The ACL fleet was registered in the Port of Liverpool from 2016, when the Atlantic Sea was christened by Princess Anne, the first in Liverpool for fifty years. Yet earlier this week, ACL re-flagged one of its sister ships Atlantic Sky to the Maltese register – a Flag of Convenience and the biggest shipping register in the EU. ACL’s owners Grimaldi Group have warned that the rest of the ACL G4 ships on the Red Ensign are also likely to be re-flagged.

The International Transport Workers Federation (ITF) issued a warning to ACL earlier this month over the failure to repatriate largely Filipino crew when the ships are docked in Liverpool. Crew are being worked beyond their nine month contracts. All Ratings on the ACL fleet in question are paid below the UK National Minimum Wage and many have been working at sea periods well beyond the legal maximum of 11 months stipulated in the Maritime Labour Convention.

In the letter to the Shipping Minister RMT General Secretary, Mick Cash said:

“One of the key causes of foreign seafarer exploitation and exclusion of UK Ratings is the lack of requirement to employ UK seafarers on the Red Ensign. Indeed, the UK Ship Register continues to present this to shipowners as one of the advantages to registration. This must change, and quickly.

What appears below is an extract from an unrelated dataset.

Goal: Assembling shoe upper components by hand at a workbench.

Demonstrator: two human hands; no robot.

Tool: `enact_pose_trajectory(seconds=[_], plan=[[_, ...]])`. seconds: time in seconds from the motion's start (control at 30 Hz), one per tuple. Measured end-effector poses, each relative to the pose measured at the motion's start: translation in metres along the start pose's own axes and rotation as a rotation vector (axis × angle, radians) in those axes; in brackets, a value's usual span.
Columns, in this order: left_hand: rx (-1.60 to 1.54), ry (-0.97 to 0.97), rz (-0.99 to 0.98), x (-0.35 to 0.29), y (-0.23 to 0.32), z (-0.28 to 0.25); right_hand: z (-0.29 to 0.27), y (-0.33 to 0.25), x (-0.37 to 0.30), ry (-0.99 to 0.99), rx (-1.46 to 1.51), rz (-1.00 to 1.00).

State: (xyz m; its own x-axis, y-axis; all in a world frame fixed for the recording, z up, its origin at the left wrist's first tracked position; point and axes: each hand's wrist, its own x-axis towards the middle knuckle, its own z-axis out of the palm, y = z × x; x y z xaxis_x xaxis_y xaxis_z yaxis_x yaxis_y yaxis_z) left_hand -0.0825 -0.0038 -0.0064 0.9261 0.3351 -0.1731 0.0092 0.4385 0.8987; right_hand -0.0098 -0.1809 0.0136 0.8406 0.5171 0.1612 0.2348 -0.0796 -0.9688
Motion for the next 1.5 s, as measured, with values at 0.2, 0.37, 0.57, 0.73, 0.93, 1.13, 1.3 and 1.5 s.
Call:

“This tale of the shipping industry co-opting national registers to ride roughshod over seafarers’ rights, UK Ratings jobs and the needs of workers in the port cities and towns of an advanced island economy is all too common. The Government must take the following actions, inside the Maritime Restart and Recovery Group and beyond to tackle these injustices:

• Demand ACL commit to UK Ratings jobs on their UK registered fleet.
• Demand the Port of Liverpool tackle the crew change crisis.
• Introduce UK seafarer employment requirements on the Red Ensign.
• Ban nationality based pay discrimination against non-UK seafarers.
• Train thousands more UK Ratings over the next two years.

“RMT remain committed to the DfT’s Maritime Restart and Recovery Groups but the mess in our maritime industry illustrated at ACL must be sorted out to the benefit of Ratings in the UK and our battered skills base.”